Apollo Go Autonomous Ride-Hailing: Baidu plans to accelerate the global expansion of Apollo Go, its autonomous ride-hailing service, targeting more cities worldwide. The company expects to improve operational excellence and unit economics, with a focus on safety and scalability. Testing in new markets like London, Dubai, and Seoul is underway, with commercial readiness in Hong Kong progressing.
AI Chip Spin-Off: Baidu has announced the spin-off and separate listing of its AI chip business, Kunlunxin, to unlock new opportunities for value creation. The company sees significant demand for AI infrastructure and plans to capitalize on this trend.
Dividend Policy Adoption: Baidu has adopted a dividend policy for the first time.
Share Repurchase Program: Baidu announced a new USD 5 billion share repurchase program.
The earnings call reveals strong AI Cloud revenue growth, strategic partnerships, and expansion in autonomous driving. While there are some concerns about competition and unclear timelines, the overall sentiment is positive due to the optimistic guidance for 2026, robust AI-powered business growth, and a new share repurchase program. These factors suggest a likely positive stock price movement in the short term.
Baidu's earnings call reveals strong AI and cloud business growth, significant advancements in autonomous driving, and positive AI search monetization feedback. Despite an operating loss due to asset impairments, non-GAAP metrics show profitability, and shareholder returns are promising with share repurchases. The Q&A highlights robust cloud growth and AI business potential. While margins are currently low, improvements are expected. The absence of unclear responses and management's optimistic outlook on AI-driven growth and profitability further support a positive sentiment.

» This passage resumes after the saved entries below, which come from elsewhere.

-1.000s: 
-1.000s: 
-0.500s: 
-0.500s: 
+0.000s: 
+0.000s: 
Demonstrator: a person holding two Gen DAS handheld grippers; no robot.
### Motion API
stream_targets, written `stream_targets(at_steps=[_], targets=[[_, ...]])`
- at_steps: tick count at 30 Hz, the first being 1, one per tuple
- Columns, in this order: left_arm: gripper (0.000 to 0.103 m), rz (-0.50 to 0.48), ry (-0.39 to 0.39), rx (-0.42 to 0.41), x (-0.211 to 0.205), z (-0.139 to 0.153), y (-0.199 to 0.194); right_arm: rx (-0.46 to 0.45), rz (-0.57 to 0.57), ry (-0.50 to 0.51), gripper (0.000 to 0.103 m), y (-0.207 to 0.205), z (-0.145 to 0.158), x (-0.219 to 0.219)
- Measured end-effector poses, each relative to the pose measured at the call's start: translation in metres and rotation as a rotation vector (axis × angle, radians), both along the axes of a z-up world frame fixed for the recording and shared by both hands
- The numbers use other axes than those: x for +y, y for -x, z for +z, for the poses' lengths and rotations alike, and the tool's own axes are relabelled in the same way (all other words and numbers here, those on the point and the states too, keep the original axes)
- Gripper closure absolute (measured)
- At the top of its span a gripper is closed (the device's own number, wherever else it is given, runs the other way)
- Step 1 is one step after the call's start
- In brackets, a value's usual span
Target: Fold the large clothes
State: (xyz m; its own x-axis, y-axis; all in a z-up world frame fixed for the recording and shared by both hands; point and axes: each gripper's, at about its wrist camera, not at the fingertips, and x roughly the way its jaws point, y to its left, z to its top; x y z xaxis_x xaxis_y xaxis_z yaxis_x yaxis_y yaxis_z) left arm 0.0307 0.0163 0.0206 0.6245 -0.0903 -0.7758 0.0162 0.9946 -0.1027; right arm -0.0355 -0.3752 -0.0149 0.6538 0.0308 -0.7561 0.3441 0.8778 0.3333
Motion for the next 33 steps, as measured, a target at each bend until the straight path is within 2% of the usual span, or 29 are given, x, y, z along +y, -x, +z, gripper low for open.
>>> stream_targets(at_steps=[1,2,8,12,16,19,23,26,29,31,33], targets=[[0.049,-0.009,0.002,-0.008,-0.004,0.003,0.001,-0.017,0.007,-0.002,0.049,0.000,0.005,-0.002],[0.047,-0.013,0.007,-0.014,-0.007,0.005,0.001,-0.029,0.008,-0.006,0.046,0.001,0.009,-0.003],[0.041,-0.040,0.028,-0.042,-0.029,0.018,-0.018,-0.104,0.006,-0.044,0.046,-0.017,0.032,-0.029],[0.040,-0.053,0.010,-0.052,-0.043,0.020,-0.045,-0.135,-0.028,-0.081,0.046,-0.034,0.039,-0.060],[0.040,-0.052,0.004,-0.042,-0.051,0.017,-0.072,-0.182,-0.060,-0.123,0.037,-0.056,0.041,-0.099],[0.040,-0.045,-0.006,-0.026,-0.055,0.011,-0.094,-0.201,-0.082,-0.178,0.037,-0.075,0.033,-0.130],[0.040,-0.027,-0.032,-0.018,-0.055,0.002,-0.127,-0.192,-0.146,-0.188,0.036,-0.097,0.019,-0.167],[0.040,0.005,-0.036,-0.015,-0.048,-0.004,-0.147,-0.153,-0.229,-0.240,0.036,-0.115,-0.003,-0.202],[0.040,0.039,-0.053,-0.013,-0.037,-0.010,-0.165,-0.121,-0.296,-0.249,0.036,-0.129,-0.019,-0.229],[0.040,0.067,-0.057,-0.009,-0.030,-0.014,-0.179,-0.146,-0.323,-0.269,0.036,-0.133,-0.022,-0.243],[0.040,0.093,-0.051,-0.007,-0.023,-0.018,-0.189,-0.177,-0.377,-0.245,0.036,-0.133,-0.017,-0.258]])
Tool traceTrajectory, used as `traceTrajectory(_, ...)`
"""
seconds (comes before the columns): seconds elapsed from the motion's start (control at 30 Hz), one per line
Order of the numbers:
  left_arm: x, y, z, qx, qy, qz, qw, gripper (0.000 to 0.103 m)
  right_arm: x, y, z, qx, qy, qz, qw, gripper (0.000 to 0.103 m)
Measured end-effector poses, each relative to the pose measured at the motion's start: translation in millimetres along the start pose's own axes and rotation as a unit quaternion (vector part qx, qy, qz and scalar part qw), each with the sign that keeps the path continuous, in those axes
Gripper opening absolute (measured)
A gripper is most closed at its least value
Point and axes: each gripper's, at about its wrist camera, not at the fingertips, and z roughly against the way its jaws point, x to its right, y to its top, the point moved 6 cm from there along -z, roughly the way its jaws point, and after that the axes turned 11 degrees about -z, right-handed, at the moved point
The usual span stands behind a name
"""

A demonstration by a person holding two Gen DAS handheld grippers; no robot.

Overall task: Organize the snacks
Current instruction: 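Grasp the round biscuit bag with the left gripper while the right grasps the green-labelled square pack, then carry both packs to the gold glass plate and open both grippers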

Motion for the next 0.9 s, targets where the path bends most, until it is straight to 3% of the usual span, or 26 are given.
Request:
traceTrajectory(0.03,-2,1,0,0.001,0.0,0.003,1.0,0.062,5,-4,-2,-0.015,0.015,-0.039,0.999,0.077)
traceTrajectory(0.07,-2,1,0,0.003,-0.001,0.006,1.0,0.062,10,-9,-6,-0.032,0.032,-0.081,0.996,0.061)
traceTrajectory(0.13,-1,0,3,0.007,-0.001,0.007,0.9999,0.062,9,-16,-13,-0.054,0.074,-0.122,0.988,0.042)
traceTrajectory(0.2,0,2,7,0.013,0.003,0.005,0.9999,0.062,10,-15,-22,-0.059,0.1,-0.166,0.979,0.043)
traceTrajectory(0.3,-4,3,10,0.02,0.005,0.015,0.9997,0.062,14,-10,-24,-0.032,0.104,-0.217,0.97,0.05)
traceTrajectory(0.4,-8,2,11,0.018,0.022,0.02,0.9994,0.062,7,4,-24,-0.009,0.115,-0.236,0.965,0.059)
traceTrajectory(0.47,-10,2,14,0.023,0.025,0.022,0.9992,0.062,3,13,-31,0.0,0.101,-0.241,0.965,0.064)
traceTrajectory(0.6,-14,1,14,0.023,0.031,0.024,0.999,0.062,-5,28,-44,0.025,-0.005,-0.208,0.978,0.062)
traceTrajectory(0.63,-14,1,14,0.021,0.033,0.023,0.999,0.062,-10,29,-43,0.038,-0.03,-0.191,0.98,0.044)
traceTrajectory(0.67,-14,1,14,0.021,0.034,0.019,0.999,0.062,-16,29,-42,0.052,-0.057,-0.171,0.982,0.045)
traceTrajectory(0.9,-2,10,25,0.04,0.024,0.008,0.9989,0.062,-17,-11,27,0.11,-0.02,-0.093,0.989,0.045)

The earnings call presents mixed signals: strong AI Cloud revenue growth and strategic advancements in AI and autonomous driving, but also negative free cash flow and margin pressures. The Q&A reveals optimism in AI developments but lacks clarity on some key issues, such as chip constraints and margin outlook. The absence of clear guidance on ERNIE 5.0 and financial metrics adds uncertainty. Overall, the sentiment is neutral, reflecting both positive strategic progress and financial challenges.
Despite strong AI Cloud revenue growth and strategic AI investments, concerns about declining core online marketing revenue and negative free cash flow weigh on sentiment. Share repurchase is a positive, but management's lack of detailed guidance on cloud profitability and partnerships adds uncertainty. This mixed performance and lack of clear guidance result in a neutral stock price prediction.